(Records from a collection)
○ ○ ○
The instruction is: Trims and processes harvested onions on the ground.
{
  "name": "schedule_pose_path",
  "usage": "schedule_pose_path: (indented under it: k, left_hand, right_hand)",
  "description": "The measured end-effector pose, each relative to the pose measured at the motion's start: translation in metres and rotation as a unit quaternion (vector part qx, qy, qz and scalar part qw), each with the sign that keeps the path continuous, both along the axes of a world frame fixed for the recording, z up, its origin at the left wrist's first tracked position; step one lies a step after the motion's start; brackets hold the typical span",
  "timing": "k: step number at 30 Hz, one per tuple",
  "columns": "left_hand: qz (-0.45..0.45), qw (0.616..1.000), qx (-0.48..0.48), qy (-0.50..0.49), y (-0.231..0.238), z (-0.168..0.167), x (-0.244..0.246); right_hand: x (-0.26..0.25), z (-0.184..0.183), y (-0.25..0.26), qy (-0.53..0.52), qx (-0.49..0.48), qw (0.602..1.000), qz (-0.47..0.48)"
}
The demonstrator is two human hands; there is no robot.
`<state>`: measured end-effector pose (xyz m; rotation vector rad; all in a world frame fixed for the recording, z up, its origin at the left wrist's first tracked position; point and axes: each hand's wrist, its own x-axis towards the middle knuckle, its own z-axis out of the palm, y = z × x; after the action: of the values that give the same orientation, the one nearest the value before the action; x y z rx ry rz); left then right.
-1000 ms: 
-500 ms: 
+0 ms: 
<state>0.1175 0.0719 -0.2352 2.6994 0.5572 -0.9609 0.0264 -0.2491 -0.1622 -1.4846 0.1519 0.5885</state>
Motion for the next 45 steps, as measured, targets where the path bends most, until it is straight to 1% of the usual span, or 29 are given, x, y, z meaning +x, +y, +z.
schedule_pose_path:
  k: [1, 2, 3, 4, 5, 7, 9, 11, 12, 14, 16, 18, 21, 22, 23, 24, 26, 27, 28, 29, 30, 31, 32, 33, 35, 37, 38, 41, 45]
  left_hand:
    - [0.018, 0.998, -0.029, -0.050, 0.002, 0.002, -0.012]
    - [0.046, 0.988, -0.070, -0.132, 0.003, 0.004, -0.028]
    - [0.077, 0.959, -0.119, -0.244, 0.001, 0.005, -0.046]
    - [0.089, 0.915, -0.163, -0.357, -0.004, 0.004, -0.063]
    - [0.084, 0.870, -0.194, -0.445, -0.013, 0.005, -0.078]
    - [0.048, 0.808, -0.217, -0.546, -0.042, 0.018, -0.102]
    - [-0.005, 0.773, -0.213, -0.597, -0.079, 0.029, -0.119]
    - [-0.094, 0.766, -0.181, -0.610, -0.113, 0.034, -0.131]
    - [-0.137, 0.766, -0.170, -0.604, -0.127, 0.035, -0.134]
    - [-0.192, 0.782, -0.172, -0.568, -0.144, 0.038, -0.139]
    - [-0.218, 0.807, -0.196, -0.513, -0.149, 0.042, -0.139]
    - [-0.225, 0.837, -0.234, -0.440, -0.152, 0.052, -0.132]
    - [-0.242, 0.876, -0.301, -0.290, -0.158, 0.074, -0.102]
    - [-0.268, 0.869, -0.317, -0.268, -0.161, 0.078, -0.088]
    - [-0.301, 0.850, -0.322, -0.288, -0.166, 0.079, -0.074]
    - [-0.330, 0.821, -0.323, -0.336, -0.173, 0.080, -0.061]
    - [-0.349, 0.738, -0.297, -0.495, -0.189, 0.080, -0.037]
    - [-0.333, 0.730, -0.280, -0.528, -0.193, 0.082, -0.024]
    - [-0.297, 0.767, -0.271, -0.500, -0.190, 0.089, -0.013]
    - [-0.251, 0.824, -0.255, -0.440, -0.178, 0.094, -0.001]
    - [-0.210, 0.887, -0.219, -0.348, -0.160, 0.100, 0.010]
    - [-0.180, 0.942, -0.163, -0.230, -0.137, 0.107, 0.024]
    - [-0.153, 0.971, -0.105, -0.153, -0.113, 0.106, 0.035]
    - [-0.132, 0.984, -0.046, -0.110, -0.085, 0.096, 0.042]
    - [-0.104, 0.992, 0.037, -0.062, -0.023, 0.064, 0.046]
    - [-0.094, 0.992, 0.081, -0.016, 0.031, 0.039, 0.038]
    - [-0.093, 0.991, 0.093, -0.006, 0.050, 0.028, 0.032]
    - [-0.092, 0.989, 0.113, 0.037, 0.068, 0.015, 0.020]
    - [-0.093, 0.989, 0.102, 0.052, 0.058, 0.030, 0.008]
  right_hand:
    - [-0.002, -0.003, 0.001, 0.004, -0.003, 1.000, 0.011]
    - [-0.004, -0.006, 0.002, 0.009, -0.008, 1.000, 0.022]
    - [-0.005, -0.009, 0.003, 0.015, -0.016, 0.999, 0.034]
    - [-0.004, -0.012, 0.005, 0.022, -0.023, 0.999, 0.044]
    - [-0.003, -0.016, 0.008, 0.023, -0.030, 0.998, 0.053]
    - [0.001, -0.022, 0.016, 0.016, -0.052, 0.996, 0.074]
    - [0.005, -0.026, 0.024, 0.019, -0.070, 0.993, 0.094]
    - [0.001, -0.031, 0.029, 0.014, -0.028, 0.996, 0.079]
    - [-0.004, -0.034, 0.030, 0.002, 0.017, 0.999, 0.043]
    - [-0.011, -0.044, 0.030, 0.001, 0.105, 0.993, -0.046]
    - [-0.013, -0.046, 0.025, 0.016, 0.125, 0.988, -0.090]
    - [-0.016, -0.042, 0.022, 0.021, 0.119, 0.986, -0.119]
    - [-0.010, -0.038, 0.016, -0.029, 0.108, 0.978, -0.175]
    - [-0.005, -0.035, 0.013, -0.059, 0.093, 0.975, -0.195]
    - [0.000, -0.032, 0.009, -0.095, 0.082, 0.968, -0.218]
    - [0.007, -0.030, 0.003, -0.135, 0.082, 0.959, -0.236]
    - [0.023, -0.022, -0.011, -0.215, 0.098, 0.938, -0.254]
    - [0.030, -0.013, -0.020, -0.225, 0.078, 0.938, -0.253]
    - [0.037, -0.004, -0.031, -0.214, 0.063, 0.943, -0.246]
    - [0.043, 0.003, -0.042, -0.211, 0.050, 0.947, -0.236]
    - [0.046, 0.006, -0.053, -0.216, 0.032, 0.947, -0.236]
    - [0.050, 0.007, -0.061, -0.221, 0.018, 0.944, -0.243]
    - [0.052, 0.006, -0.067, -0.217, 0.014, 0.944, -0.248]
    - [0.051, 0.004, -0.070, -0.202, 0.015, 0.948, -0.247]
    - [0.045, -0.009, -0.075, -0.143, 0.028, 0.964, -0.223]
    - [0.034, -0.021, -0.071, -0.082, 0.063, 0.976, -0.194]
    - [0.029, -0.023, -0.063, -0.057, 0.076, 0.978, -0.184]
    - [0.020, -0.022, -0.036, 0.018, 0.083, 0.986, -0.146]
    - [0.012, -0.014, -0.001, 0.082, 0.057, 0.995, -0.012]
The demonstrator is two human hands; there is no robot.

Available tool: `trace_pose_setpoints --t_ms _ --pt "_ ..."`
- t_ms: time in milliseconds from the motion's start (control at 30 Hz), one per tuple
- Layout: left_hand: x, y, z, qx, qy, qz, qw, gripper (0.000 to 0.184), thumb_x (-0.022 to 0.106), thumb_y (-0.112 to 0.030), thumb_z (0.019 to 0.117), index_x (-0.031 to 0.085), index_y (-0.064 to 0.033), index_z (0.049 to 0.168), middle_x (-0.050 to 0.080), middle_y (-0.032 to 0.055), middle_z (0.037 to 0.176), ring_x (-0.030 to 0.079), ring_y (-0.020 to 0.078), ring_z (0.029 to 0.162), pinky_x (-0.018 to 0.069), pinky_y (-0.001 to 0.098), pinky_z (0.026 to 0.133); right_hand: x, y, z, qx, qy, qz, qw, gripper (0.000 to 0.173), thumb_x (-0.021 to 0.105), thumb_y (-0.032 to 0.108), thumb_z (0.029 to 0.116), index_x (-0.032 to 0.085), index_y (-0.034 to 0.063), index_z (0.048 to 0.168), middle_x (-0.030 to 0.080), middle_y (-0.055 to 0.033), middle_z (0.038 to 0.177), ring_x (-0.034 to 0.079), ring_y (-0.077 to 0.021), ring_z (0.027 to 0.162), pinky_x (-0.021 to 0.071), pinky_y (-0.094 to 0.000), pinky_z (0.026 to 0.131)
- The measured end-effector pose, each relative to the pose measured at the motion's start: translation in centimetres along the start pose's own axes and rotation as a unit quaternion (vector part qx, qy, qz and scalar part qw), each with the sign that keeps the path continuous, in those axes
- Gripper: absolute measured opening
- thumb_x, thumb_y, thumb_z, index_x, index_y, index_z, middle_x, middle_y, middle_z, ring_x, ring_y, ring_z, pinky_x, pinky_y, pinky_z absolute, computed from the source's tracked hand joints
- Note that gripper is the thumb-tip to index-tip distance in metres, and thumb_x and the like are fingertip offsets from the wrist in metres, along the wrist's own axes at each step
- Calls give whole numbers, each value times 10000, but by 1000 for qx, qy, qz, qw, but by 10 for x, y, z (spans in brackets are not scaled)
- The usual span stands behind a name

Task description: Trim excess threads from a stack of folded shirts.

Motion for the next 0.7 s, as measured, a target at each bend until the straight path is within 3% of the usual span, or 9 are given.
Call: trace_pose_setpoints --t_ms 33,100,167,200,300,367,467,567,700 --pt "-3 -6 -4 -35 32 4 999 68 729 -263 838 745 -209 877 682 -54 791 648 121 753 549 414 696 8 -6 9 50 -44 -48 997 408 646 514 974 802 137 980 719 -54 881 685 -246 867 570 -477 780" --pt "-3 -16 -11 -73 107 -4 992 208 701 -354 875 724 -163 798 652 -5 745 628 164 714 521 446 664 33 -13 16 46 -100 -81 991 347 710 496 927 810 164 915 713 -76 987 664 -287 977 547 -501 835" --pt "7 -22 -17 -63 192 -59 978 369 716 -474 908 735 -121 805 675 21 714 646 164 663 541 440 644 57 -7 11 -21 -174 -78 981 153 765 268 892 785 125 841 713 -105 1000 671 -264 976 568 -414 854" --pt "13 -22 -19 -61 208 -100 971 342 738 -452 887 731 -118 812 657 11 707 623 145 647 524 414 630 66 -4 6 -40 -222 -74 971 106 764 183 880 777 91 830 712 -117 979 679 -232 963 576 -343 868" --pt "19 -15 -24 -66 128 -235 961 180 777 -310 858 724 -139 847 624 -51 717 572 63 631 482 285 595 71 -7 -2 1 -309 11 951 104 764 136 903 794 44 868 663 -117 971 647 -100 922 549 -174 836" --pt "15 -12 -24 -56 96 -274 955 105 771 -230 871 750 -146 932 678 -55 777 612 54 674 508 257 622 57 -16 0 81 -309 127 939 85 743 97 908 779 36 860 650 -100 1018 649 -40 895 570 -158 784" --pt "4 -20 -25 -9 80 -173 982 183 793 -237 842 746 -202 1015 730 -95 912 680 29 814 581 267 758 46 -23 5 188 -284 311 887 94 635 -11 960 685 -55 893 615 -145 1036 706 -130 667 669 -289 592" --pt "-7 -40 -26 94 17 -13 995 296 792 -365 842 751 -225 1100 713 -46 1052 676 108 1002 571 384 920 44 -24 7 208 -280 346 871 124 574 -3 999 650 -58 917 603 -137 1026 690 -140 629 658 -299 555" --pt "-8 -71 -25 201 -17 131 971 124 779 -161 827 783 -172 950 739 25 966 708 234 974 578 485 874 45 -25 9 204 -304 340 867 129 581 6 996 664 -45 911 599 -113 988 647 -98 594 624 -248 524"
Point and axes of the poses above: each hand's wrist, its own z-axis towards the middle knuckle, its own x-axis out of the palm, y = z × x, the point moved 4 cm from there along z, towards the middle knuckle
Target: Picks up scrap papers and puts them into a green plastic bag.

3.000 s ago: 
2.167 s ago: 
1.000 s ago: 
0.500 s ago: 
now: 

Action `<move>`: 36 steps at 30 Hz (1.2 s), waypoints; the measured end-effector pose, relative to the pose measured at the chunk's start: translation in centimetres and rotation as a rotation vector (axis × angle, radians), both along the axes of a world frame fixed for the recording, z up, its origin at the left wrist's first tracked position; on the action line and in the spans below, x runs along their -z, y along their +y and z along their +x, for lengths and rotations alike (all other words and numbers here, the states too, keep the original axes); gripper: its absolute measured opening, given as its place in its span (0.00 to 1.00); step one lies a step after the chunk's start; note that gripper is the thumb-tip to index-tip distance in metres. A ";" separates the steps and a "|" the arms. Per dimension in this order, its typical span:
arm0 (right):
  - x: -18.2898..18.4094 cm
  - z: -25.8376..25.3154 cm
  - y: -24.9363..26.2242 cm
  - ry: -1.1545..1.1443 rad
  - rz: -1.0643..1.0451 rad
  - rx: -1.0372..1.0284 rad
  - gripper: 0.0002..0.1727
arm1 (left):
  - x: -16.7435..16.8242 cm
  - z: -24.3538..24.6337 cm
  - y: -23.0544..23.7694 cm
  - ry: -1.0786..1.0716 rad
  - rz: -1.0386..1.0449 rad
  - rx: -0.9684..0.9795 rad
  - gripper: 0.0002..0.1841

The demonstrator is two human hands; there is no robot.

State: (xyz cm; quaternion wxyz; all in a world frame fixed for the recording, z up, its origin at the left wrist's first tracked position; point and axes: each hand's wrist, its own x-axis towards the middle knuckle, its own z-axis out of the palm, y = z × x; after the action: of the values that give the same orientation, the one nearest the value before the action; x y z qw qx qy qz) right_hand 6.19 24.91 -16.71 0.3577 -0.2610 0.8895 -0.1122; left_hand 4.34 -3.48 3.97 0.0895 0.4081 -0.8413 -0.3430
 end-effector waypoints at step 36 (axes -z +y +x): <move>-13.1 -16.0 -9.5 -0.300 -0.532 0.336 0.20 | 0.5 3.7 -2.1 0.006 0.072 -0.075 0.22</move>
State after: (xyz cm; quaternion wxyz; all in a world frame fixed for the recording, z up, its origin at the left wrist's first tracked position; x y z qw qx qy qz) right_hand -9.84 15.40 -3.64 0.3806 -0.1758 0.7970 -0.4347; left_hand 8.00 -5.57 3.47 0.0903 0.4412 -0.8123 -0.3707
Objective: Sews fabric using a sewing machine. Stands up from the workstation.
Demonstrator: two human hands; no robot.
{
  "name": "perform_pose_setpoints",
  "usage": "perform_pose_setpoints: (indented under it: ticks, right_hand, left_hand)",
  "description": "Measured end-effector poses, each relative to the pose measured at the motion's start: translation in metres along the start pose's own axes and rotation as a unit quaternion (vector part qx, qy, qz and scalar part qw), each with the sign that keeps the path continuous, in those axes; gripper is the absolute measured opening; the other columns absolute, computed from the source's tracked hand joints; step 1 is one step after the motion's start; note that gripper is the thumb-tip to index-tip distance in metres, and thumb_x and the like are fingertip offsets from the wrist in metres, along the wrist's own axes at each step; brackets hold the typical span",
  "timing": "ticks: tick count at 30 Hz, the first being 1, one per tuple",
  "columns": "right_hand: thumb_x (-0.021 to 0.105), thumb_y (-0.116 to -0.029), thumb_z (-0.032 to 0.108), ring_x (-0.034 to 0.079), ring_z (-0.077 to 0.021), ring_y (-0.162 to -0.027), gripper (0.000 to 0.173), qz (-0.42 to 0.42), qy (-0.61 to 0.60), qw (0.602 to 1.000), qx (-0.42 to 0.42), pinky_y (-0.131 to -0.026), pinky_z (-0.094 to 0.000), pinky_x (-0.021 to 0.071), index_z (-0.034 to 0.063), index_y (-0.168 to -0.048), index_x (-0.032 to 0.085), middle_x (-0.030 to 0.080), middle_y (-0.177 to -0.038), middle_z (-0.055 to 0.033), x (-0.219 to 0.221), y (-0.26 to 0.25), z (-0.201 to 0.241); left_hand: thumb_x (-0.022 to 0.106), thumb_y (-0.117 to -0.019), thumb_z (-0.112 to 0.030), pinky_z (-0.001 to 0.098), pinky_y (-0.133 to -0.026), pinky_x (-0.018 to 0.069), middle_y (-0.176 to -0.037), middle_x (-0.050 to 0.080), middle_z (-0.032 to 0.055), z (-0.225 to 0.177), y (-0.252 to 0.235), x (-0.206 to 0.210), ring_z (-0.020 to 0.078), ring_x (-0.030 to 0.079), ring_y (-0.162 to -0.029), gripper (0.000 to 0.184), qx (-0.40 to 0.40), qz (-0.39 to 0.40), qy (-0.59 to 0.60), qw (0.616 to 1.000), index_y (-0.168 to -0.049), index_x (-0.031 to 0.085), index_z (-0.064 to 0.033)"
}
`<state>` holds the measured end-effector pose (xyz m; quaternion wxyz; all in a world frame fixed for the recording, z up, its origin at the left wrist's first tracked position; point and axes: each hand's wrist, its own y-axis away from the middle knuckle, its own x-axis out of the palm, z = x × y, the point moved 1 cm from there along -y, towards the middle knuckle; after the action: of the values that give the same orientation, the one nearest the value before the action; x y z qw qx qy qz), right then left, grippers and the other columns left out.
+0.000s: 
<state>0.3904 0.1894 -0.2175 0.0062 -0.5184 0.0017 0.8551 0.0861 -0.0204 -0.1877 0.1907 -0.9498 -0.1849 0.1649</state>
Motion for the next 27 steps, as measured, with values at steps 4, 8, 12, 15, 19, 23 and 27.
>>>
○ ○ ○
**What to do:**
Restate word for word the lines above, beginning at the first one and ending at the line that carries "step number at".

**Response to the exercise:**
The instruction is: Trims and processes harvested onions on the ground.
{
  "name": "schedule_pose_path",
  "usage": "schedule_pose_path: (indented under it: k, left_hand, right_hand)",
  "description": "The measured end-effector pose, each relative to the pose measured at the motion's start: translation in metres and rotation as a unit quaternion (vector part qx, qy, qz and scalar part qw), each with the sign that keeps the path continuous, both along the axes of a world frame fixed for the recording, z up, its origin at the left wrist's first tracked position; step one lies a step after the motion's start; brackets hold the typical span",
  "timing": "k: step number at 30 Hz, one per tuple",

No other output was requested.